La proprietaria, svolgendo la propria difesa, affermava che fosse onere dell’amministratore di condominio, pur nominato soltanto oralmente, provvedere alla messa in sicurezza dello stabile, con conseguente esonero di responsabilità di lei.
Ma la Corte d’appello asseriva che:
- – la condomina era nelle condizioni concrete di rendersi conto dello stato di degrado dell’immobile di sua proprietà;
- – una delega di funzioni enunciata oralmente e priva di forma scritta non può considerarsi efficace e comunque non avrebbe esonerato l’imputata da responsabilità penale.
La proprietaria proponeva ricorso per Cassazione avverso il provvedimento di secondo grado, poiché riteneva del tutto efficace la delega conferita oralmente all’amministratore di condominio, sulla base dell’art. 1392 c.c., secondo cui la procura che conferisce il potere di rappresentanza può anche essere verbale o tacita; riteneva inoltre che l’amministratore avesse omesso di compiere ciò a cui era tenuto, ovvero la messa in sicurezza dell’edificio.
Prima di esaminare la risposta della Corte, occorre ricordare che l’omissione è la condotta penalmente rilevante più ricorrente per l’amministratore di condominio. Egli, infatti, a causa della natura stessa del suo ufficio, è per lo più chiamato a rispondere di ciò che non ha fatto pur avendone l’obbligo.
Mentre la responsabilità commissiva si fonda sulla violazione di una norma-divieto (al soggetto è vietato tenere un certo comportamento ed il rimprovero che gli viene mosso è di avere tenuto quel comportamento vietato), la responsabilità omissiva si fonda sulla violazione di una norma-comando (al soggetto è fatto obbligo di tenere un certo comportamento ed il rimprovero che gli viene mosso è di non averlo tenuto, cioè di averlo omesso).
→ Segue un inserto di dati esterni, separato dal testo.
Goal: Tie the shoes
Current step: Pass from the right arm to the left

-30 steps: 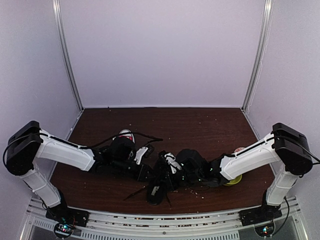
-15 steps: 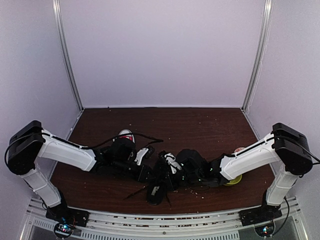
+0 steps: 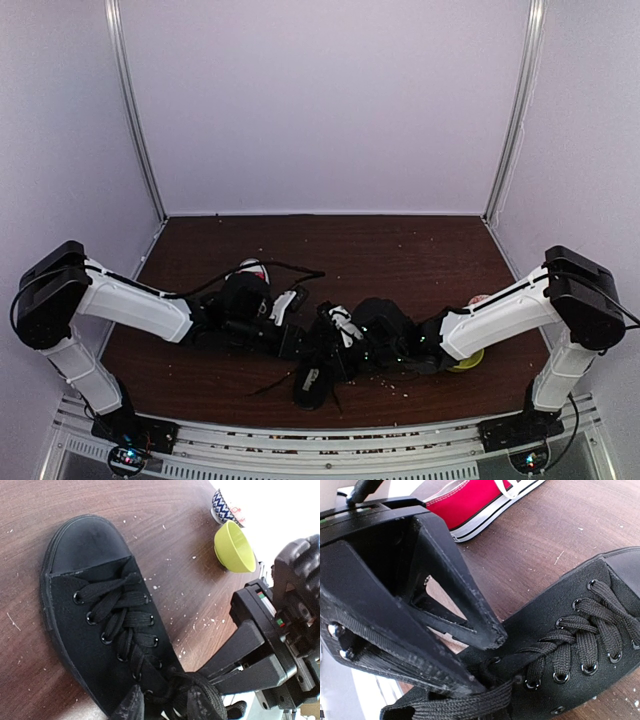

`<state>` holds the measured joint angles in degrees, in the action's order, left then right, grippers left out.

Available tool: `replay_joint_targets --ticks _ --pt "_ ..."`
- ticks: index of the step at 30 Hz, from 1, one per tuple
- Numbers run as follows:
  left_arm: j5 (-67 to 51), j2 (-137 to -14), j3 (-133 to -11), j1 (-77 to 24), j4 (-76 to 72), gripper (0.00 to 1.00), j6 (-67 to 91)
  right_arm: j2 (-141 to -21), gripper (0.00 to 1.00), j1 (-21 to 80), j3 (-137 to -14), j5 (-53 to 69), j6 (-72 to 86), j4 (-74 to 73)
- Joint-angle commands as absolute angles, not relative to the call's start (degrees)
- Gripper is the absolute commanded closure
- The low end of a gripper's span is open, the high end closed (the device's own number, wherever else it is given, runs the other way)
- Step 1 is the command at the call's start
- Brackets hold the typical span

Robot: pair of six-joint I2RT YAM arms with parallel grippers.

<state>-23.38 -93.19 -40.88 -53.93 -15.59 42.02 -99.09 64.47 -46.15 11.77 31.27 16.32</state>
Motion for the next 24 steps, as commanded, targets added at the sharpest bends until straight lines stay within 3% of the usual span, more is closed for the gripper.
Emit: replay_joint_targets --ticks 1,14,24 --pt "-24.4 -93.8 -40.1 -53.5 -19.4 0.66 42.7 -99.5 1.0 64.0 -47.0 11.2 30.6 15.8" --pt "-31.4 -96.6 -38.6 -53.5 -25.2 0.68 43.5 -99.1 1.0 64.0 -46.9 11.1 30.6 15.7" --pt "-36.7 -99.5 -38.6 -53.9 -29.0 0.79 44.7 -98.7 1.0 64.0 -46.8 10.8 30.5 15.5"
L’art. 40, co. 2, c.p. recita: “non impedire un evento, che si ha l’obbligo giuridico di impedire, equivale a cagionarlo“. Vale a dire: esiste un soggetto che ha l’obbligo giuridico di impedire un evento e, poiché non lo impedisce, viene punito.
Tornando alla vicenda concreta, i giudici di legittimità hanno ritenuto che, se pure una delega era stata impartita (il che non risulta, non potendosi considerare efficace una delega di funzioni enunciata oralmente e priva di forma scritta), essa non sarebbe valsa ad esonerare la proprietaria da responsabilità.
La delega, infatti, costituisce nient’altro che una modalità di adempimento degli obblighi penalmente sanzionati, in forza della quale il delegante assume l’onere di controllare che il delegato adempia puntualmente ai compiti attribuitigli. Ne consegue che il delegante dovrà essere chiamato a rispondere dell’evento lesivo quando egli non sia intervenuto, potendolo fare, per garantire l’adempimento da parte del delegato degli obblighi, di cui rimane pur sempre titolare.
In definitiva, la condomina non veniva assolta, poiché, pur potendolo fare, non si era attivata nel modo più confacente per l’adempimento degli obblighi gravanti su di lei.